# DW yes or No? Honda Concept



## WHIZZER (Oct 25, 2005)

So Yes or No ?


----------



## Cookies (Dec 10, 2008)

Definitely. Yes. 

Very cool wee car. 

Cooks


----------



## fretfret (Jul 31, 2009)

Indeed Yes !


----------



## Peter77 (May 29, 2016)

Cool looking car. Deffo yes


Sent from my iPhone using Tapatalk


----------



## Derekh929 (Aug 28, 2011)

Big yes here love the new Honda styling direction from Drerey pensioners cars to pure retro style wagon:thumb:


----------



## President Swirl (Oct 23, 2011)

That's very cool. However, the wheels look wrong somehow. For me it needs something more akin to a monoblock style or fat 5. Perhaps even an encased full trim style. It's as if they had took it to the wire, and only had time to buy some rims from "dodgy Bazza" on our favourite auction site.


----------



## ollienoclue (Jan 30, 2017)

Looks like a MK1 Escort.:lol:


----------



## Karl woods (Mar 15, 2012)

Best looking concept car for a while.

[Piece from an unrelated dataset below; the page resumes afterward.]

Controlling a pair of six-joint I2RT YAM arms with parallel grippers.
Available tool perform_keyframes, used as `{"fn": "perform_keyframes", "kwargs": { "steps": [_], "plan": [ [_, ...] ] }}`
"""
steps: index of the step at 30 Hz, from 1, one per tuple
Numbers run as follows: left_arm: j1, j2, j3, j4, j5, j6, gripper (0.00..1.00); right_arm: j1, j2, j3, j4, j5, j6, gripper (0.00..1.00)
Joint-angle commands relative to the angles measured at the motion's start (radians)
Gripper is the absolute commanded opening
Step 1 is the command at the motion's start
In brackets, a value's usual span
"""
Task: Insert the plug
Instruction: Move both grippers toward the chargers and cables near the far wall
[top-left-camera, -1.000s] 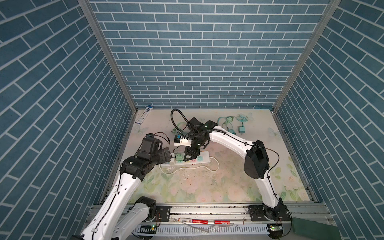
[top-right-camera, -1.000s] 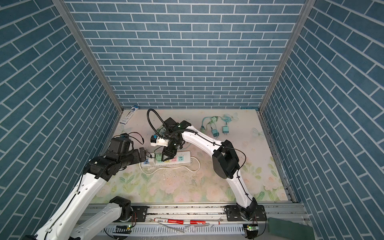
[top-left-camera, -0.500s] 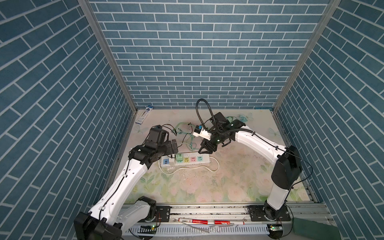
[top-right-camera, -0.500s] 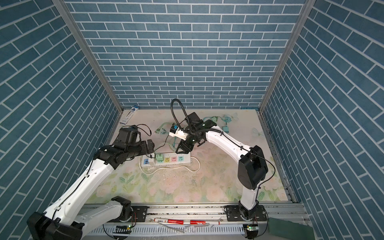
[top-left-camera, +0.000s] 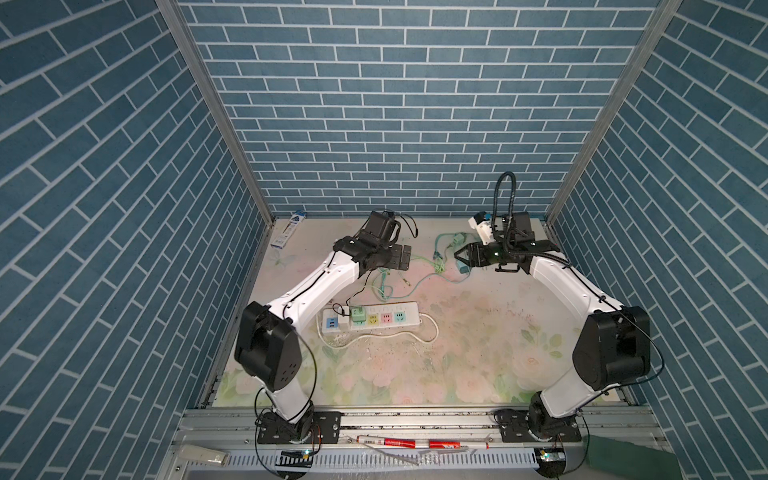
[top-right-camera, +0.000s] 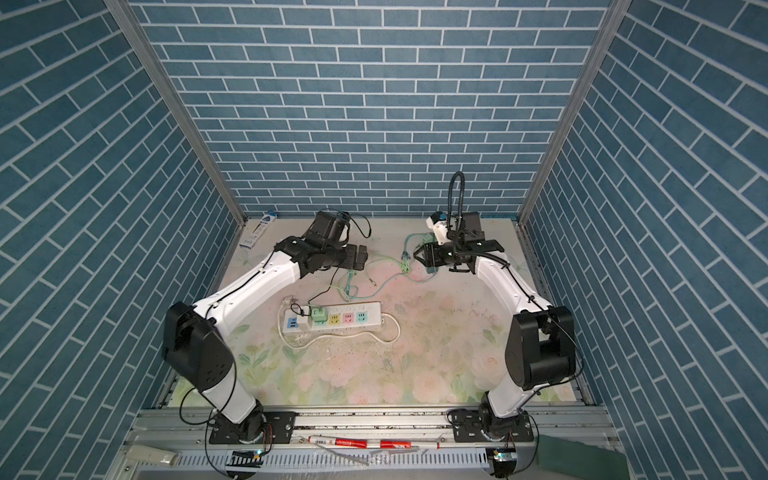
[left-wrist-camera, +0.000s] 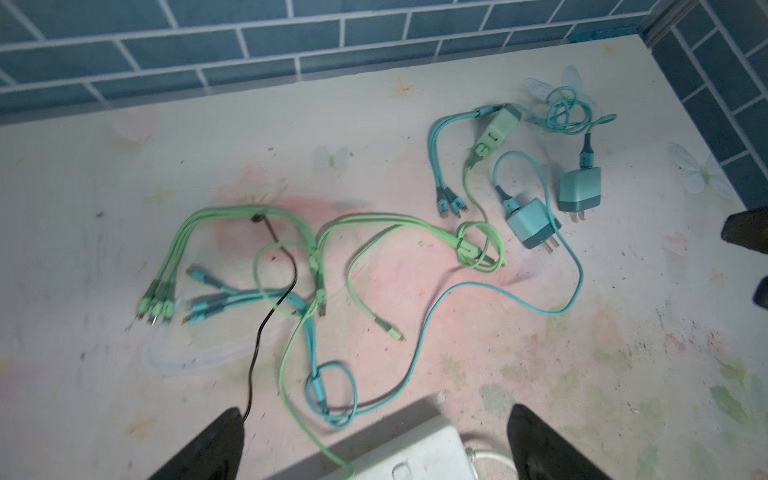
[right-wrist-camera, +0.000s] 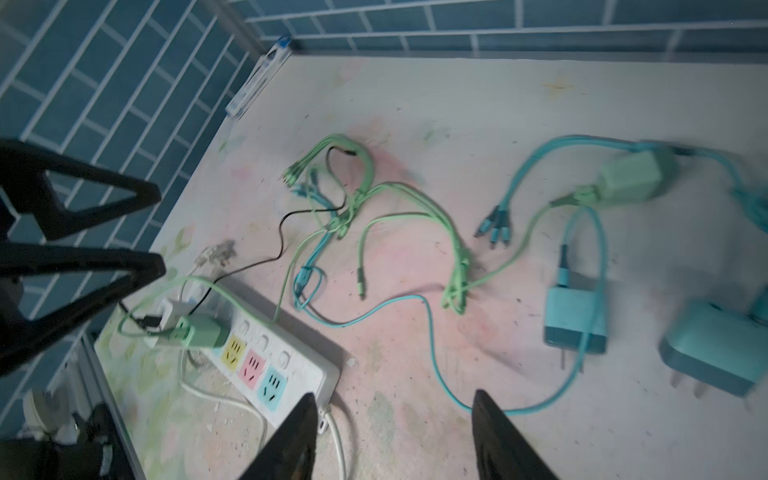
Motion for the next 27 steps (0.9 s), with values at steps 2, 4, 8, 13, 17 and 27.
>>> {"fn": "perform_keyframes", "kwargs": {
  "steps": [2, 4, 8, 13, 17, 27],
  "plan": [
    [-0.03, 0.177, 0.185, 0.057, 0.064, 0.133, 1.0, -0.071, -0.033, -0.063, 0.13, 0.077, 0.25, 0.59],
    [-0.049, 0.29, 0.305, 0.049, 0.084, 0.181, 1.0, -0.088, -0.026, -0.066, 0.135, 0.129, 0.28, 0.58],
    [-0.06, 0.463, 0.502, 0.049, 0.147, 0.192, 1.0, -0.104, 0.005, -0.057, 0.18, 0.159, 0.321, 0.57],
    [-0.065, 0.62, 0.664, 0.084, 0.188, 0.189, 1.0, -0.12, 0.072, -0.038, 0.254, 0.23, 0.402, 0.55],
    [-0.068, 0.703, 0.734, 0.122, 0.2, 0.168, 0.99, -0.131, 0.161, -0.016, 0.343, 0.224, 0.483, 0.54],
    [-0.071, 0.945, 1.007, 0.119, 0.21, 0.071, 0.96, -0.133, 0.333, 0.095, 0.464, 0.161, 0.557, 0.51]
  ]
}}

Yes.


----------



## A&J (Mar 4, 2015)

No, not for me...a big step to the past instead of the future I think


----------



## Chris Dyson (Feb 29, 2012)

Interesting design, ... maybe.


----------



## voon (Apr 28, 2010)

No, as in not for me. Yes as in our streets need diversity/individuality, not just gray VW Passats.


----------



## suspal (Dec 29, 2011)

ET go home.:lol:


----------